YOUR TASK: Reproduce all the data exactly, without pictures.

SUPPLIED MATERIAL:
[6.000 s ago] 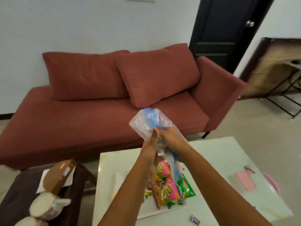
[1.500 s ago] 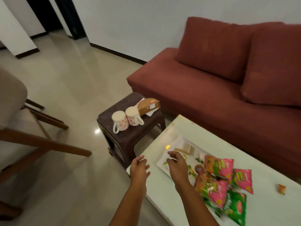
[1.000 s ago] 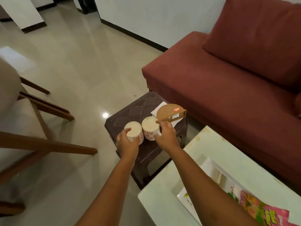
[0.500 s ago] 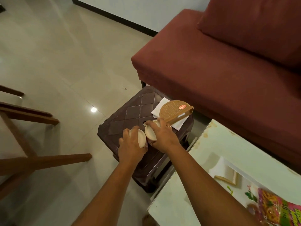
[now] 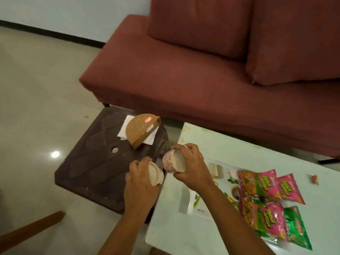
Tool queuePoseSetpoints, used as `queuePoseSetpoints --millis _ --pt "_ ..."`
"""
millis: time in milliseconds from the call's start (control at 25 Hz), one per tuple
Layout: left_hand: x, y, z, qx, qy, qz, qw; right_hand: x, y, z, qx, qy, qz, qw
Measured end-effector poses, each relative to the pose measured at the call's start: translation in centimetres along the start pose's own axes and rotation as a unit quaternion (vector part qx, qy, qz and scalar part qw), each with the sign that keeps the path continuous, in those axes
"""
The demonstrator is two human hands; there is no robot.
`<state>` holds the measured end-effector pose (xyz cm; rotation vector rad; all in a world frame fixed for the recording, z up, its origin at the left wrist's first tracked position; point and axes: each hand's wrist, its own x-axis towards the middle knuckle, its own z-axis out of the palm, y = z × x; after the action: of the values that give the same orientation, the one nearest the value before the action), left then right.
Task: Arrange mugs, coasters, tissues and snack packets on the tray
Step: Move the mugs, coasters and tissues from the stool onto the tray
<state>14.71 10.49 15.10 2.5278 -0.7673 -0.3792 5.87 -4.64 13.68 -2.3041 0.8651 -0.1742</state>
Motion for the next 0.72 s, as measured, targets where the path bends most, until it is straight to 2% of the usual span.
queuePoseSetpoints --millis 120,280,520,720 --pt "-1.1 4.2 3.8 0.003 -0.052 0.058 0.997 -2.9 5.6 -3.0 0.008 0.033 0.097 0.995" --pt "-2.0 8.3 9.2 0.009 -0.148 0.066 0.987 -6.2 11.9 -4.5 0.0 0.059 0.177 0.982" --pt "-3.1 10.8 15.4 0.043 -0.198 0.089 0.975 -7.2 16.9 -4.6 -0.007 0.052 0.207 0.977" --pt "-4.1 11.0 17.7 0.047 -0.197 0.087 0.975 -6.6 18.7 -4.1 -0.033 0.022 0.174 0.984"
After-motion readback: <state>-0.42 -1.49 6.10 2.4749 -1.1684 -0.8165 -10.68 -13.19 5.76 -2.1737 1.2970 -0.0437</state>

SOLUTION TO THIS PROBLEM:
[6.000 s ago] 
[1.500 s ago] 
[1.000 s ago] 
[0.500 s ago] 
[now] 
Tool queuePoseSetpoints, used as `queuePoseSetpoints --millis _ --pt "_ ..."`
"""
millis: time in milliseconds from the call's start (control at 25 Hz), one per tuple
Layout: left_hand: x, y, z, qx, qy, qz, qw; right_hand: x, y, z, qx, qy, qz, qw
Measured end-effector poses, each relative to the pose measured at the call's start: translation in centimetres along the start pose's own axes and rotation as a unit quaternion (vector part qx, qy, qz and scalar part qw), each with the sign that keeps the path continuous, in those axes
"""
The demonstrator is two human hands; there is no robot.
`<state>` holds the measured end-effector pose (xyz cm; rotation vector rad; all in a world frame fixed for the recording, z up, its origin at the left wrist's first tracked position; point and axes: each hand's wrist, its own x-axis towards the middle knuckle, its own z-axis out of the palm, y = z × x; after the action: of the values that give the same orientation, the one nearest the value before the action), left then right.
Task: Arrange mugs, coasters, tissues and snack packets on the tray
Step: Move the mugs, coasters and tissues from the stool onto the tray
<state>14.71 10.49 15.10 2.5278 -0.7673 -0.3792 5.87 -4.64 13.68 -2.3041 0.8651 -0.1742</state>
Motion for the next 0.72 s, as measured, targets where the path bends most, until it is straight to 2% of the usual span.
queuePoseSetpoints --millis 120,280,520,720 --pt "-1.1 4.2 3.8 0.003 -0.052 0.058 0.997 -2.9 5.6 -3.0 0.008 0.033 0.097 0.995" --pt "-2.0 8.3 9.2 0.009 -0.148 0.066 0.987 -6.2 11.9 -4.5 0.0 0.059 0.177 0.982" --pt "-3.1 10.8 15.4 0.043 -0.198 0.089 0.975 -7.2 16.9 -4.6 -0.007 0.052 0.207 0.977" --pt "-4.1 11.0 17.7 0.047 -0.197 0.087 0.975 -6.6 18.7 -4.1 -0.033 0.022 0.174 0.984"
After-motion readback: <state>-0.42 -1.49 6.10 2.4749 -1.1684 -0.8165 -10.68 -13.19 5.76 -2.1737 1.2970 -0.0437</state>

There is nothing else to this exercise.